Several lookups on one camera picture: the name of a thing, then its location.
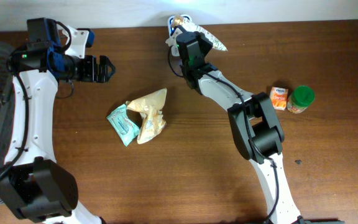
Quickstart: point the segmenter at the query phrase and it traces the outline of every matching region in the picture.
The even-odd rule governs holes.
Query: green jar lid
[[[294,104],[308,107],[314,101],[314,91],[308,86],[299,86],[292,94]]]

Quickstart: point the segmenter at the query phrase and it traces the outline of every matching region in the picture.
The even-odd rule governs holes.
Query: cable
[[[225,85],[228,86],[231,90],[233,90],[233,92],[238,96],[238,98],[240,98],[241,103],[242,103],[242,110],[243,110],[243,114],[244,114],[244,121],[245,121],[245,123],[246,123],[246,130],[247,130],[247,135],[248,135],[248,138],[249,138],[250,146],[251,146],[251,148],[253,149],[253,151],[256,152],[260,157],[262,157],[263,159],[269,160],[270,163],[272,164],[272,165],[270,165],[270,166],[273,168],[273,171],[274,171],[274,177],[275,177],[275,183],[276,183],[276,199],[275,199],[275,202],[274,202],[274,205],[273,205],[272,210],[270,211],[270,213],[267,215],[265,221],[263,222],[263,224],[268,224],[268,223],[269,223],[269,220],[270,220],[270,217],[272,217],[274,211],[276,210],[276,207],[277,207],[277,204],[278,204],[278,198],[279,198],[279,195],[280,195],[279,183],[278,183],[278,175],[277,175],[277,165],[276,165],[276,163],[274,162],[274,160],[273,160],[272,158],[264,156],[264,155],[260,152],[260,150],[258,149],[258,147],[255,145],[255,142],[254,142],[254,140],[252,139],[250,127],[249,127],[249,124],[248,124],[248,116],[247,116],[247,111],[246,111],[246,104],[245,104],[245,101],[244,101],[244,99],[243,99],[241,93],[239,93],[239,92],[238,92],[232,85],[230,85],[228,82],[225,82],[225,81],[221,80],[220,78],[216,78],[216,77],[212,76],[211,74],[209,74],[208,72],[204,72],[204,71],[201,71],[201,70],[198,70],[198,71],[201,72],[201,73],[204,74],[204,75],[207,75],[207,76],[211,77],[212,79],[216,80],[217,82],[220,82],[220,83],[225,84]]]
[[[68,96],[64,96],[64,97],[55,96],[56,99],[62,100],[62,99],[66,99],[66,98],[69,98],[69,97],[73,96],[73,94],[74,94],[74,83],[73,83],[73,80],[68,80],[68,82],[71,84],[71,93],[70,93]]]
[[[68,34],[68,43],[59,50],[60,53],[64,54],[65,51],[68,50],[68,48],[70,48],[70,45],[71,45],[71,32],[70,32],[69,28],[67,28],[67,26],[65,26],[61,22],[56,21],[56,24],[60,25]]]
[[[0,181],[5,178],[5,176],[7,175],[7,173],[10,171],[10,169],[12,169],[13,165],[19,160],[20,156],[23,154],[23,152],[25,151],[25,145],[27,143],[27,135],[29,132],[29,96],[25,90],[25,86],[23,84],[23,80],[20,77],[20,75],[15,75],[15,77],[17,78],[17,80],[19,81],[19,84],[22,88],[23,91],[23,95],[24,95],[24,103],[25,103],[25,119],[24,119],[24,133],[23,133],[23,140],[22,140],[22,145],[17,148],[18,152],[17,155],[15,156],[15,158],[13,158],[12,162],[9,163],[9,165],[4,169],[4,171],[2,171],[0,173]]]
[[[180,78],[183,78],[183,75],[179,75],[177,74],[174,69],[172,68],[172,65],[171,65],[171,49],[172,49],[173,46],[169,47],[168,49],[168,64],[169,64],[169,67],[171,68],[171,71],[177,76],[177,77],[180,77]]]

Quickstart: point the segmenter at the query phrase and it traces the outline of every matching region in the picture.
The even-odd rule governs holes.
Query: wooden table
[[[208,60],[239,87],[309,85],[302,114],[277,111],[285,132],[285,172],[307,219],[358,223],[358,21],[205,26],[229,49]],[[117,67],[109,83],[75,83],[56,100],[58,163],[78,183],[80,201],[108,223],[219,223],[261,220],[265,199],[254,169],[232,140],[227,114],[190,90],[167,65],[166,27],[95,29],[88,54]],[[0,33],[18,46],[25,32]],[[178,60],[174,60],[178,69]],[[106,116],[126,100],[168,89],[167,127],[125,147]],[[67,93],[62,85],[59,94]],[[298,165],[295,160],[302,160]],[[0,223],[30,223],[0,206]]]

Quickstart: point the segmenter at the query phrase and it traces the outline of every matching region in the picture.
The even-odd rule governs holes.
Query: teal and white package
[[[119,106],[107,117],[125,146],[139,134],[139,127],[127,116],[127,106]]]

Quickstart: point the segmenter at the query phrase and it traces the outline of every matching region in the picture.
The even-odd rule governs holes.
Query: white wall
[[[26,30],[36,17],[72,27],[165,26],[176,13],[201,25],[358,19],[358,0],[0,0],[0,30]]]

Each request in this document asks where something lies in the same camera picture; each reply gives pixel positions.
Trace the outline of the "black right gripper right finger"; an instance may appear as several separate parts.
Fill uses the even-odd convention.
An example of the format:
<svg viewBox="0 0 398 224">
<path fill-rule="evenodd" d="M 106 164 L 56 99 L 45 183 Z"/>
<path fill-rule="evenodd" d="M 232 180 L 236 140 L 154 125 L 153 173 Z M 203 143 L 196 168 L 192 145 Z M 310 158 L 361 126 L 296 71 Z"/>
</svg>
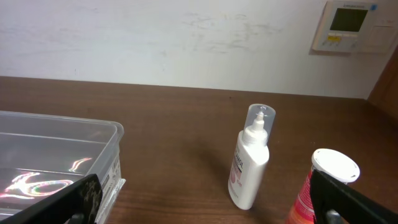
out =
<svg viewBox="0 0 398 224">
<path fill-rule="evenodd" d="M 315 223 L 397 223 L 397 214 L 372 201 L 324 172 L 314 174 L 318 186 L 314 209 Z"/>
</svg>

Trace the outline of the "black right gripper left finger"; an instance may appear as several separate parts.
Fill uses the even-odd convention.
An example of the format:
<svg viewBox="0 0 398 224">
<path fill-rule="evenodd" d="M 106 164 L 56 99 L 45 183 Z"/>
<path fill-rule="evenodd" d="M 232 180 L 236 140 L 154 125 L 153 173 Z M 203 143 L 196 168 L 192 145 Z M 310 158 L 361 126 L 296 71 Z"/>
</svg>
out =
<svg viewBox="0 0 398 224">
<path fill-rule="evenodd" d="M 103 191 L 96 174 L 90 174 L 39 201 L 1 224 L 95 224 Z"/>
</svg>

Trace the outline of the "orange tube white cap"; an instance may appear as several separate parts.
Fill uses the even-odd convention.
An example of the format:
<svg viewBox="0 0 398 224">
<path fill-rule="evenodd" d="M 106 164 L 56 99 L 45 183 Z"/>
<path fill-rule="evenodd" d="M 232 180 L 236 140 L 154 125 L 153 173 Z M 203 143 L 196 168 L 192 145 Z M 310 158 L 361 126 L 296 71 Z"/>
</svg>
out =
<svg viewBox="0 0 398 224">
<path fill-rule="evenodd" d="M 317 172 L 324 172 L 343 184 L 355 182 L 360 175 L 357 163 L 347 155 L 327 148 L 317 149 L 312 154 L 312 168 L 308 173 L 297 198 L 287 215 L 286 224 L 314 224 L 314 190 L 318 188 L 313 178 Z"/>
</svg>

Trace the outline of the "white bottle clear cap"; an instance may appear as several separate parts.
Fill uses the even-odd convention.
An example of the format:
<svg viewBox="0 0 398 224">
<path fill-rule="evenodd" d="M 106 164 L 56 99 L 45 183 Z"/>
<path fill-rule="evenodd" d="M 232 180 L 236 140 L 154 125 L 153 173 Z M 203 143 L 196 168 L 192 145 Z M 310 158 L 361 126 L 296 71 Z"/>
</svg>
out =
<svg viewBox="0 0 398 224">
<path fill-rule="evenodd" d="M 228 191 L 234 204 L 249 210 L 256 198 L 270 158 L 267 146 L 275 110 L 267 105 L 252 104 L 245 125 L 239 132 L 228 180 Z"/>
</svg>

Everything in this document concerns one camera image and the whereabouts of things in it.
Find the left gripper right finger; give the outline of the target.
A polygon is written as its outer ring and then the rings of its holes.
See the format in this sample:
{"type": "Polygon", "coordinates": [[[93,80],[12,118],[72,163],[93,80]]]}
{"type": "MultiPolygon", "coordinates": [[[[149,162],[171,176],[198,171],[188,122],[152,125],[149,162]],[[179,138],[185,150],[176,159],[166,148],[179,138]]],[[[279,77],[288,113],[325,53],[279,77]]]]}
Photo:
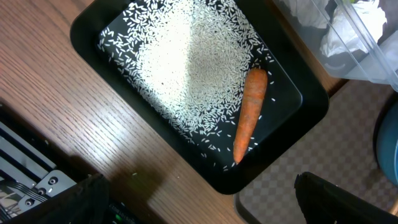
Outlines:
{"type": "Polygon", "coordinates": [[[296,176],[295,196],[307,224],[397,224],[397,217],[311,173],[296,176]]]}

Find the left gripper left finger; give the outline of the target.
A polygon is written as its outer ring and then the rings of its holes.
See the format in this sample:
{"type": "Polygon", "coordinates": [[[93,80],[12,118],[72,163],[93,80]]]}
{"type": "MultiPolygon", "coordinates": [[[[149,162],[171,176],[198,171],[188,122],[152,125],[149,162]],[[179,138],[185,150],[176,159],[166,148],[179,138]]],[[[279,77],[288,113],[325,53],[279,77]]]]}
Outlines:
{"type": "Polygon", "coordinates": [[[101,224],[108,206],[109,182],[95,174],[6,224],[101,224]]]}

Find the orange carrot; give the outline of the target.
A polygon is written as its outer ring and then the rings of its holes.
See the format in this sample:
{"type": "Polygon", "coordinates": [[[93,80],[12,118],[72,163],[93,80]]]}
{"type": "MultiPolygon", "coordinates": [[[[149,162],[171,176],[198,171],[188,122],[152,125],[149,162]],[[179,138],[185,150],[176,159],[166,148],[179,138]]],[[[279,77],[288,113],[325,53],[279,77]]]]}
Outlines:
{"type": "Polygon", "coordinates": [[[262,110],[267,90],[267,72],[252,68],[244,82],[241,112],[233,145],[233,158],[239,164],[249,146],[251,136],[262,110]]]}

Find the white tissue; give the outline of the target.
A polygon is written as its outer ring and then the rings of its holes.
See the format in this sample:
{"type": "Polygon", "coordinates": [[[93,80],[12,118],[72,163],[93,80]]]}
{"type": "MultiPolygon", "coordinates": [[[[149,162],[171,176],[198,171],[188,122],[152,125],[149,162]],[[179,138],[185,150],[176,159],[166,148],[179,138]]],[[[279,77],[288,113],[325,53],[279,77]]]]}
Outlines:
{"type": "Polygon", "coordinates": [[[330,17],[325,8],[329,0],[280,0],[305,27],[326,29],[330,17]]]}
{"type": "Polygon", "coordinates": [[[373,1],[337,1],[329,31],[322,38],[320,51],[326,57],[360,50],[368,53],[364,41],[382,37],[386,13],[373,1]]]}

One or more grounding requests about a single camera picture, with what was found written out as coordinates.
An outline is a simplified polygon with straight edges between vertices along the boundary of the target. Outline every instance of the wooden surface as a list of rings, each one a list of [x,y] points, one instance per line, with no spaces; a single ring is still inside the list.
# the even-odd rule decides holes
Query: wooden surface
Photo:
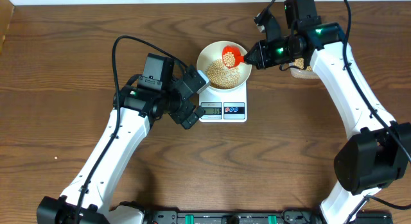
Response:
[[[195,64],[208,44],[247,49],[264,36],[252,20],[266,4],[20,6],[0,56],[0,222],[35,223],[37,205],[57,198],[91,153],[109,118],[115,38],[135,35]],[[411,3],[352,3],[350,44],[385,108],[411,121]],[[281,4],[273,13],[285,30]],[[317,3],[327,22],[347,22],[342,3]],[[143,71],[154,50],[118,47],[120,84]],[[249,120],[154,124],[128,164],[112,204],[181,210],[272,211],[314,207],[336,182],[333,158],[345,144],[341,119],[319,80],[272,68],[248,82]],[[411,171],[378,194],[411,202]],[[366,209],[386,207],[370,202]],[[390,210],[396,223],[410,211]]]
[[[0,54],[3,41],[6,39],[6,32],[12,20],[14,6],[9,0],[0,0]]]

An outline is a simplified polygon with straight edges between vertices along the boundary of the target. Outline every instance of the green clip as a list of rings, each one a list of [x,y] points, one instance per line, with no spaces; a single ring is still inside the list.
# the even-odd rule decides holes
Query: green clip
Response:
[[[194,215],[186,215],[186,224],[194,224]]]
[[[277,216],[271,215],[268,217],[268,224],[277,224]]]

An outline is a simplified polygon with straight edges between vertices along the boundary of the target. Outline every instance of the container of beans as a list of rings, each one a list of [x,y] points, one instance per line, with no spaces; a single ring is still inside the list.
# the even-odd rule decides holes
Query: container of beans
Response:
[[[244,47],[234,42],[219,41],[205,47],[197,60],[197,69],[210,79],[211,86],[208,89],[217,92],[232,92],[238,89],[251,74],[252,66],[249,64],[242,63],[231,68],[225,66],[224,61],[230,60],[230,56],[227,55],[223,61],[222,53],[226,46],[236,46],[240,49],[241,55],[247,54]]]

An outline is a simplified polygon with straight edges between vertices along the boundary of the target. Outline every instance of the clear plastic container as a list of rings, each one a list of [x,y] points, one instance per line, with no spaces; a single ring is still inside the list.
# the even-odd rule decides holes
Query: clear plastic container
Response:
[[[306,80],[319,79],[319,76],[315,74],[313,71],[305,71],[305,70],[294,69],[294,68],[291,68],[291,75],[299,79],[306,79]]]

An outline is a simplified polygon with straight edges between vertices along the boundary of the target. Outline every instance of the white kitchen scale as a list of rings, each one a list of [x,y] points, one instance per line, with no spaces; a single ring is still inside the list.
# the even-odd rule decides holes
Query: white kitchen scale
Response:
[[[200,93],[205,114],[201,122],[245,122],[247,120],[247,86],[245,82],[232,92],[218,92],[208,87]]]
[[[197,60],[197,69],[206,74],[206,69],[215,61],[222,58],[223,49],[226,46],[236,46],[242,55],[247,51],[240,45],[219,41],[204,48]],[[251,74],[251,65],[240,64],[238,72],[240,79],[232,89],[217,89],[208,86],[200,93],[200,105],[205,114],[200,118],[201,122],[245,122],[247,120],[247,86],[246,81]]]

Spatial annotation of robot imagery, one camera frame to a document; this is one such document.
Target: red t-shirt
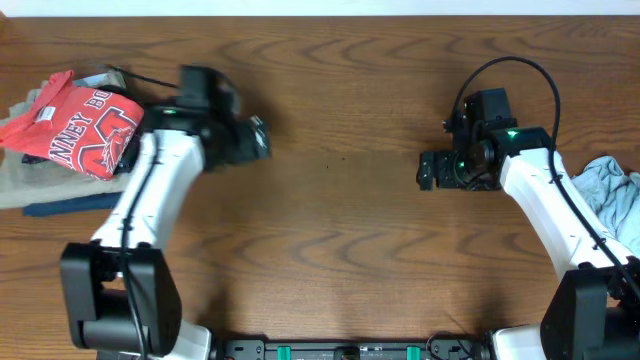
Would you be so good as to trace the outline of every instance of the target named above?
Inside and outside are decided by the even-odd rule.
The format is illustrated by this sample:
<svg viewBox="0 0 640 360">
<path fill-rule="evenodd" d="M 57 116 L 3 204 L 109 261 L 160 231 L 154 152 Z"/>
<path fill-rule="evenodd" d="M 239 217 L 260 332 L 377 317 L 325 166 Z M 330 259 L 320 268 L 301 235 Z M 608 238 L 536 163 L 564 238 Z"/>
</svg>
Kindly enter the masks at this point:
<svg viewBox="0 0 640 360">
<path fill-rule="evenodd" d="M 144 111 L 124 96 L 75 86 L 72 77 L 51 75 L 31 109 L 0 128 L 0 147 L 109 180 Z"/>
</svg>

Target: wood grain
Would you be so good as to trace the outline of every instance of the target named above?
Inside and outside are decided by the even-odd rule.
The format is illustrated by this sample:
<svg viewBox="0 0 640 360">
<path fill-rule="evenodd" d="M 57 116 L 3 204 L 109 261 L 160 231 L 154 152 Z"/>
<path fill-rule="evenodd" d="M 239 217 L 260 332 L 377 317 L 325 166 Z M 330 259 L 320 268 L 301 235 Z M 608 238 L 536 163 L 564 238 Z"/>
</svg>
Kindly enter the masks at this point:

==================================================

### Problem to solve
An answer is complete only when it holds every line above containing the string "finger".

### Result of this exercise
Trace the outline of the "black right gripper right finger"; an instance may appear as several separate parts.
Trace the outline of the "black right gripper left finger"; an instance may appear as several separate parts.
Find the left gripper right finger; give the outline of the target.
Find the left gripper left finger; give the outline of the target.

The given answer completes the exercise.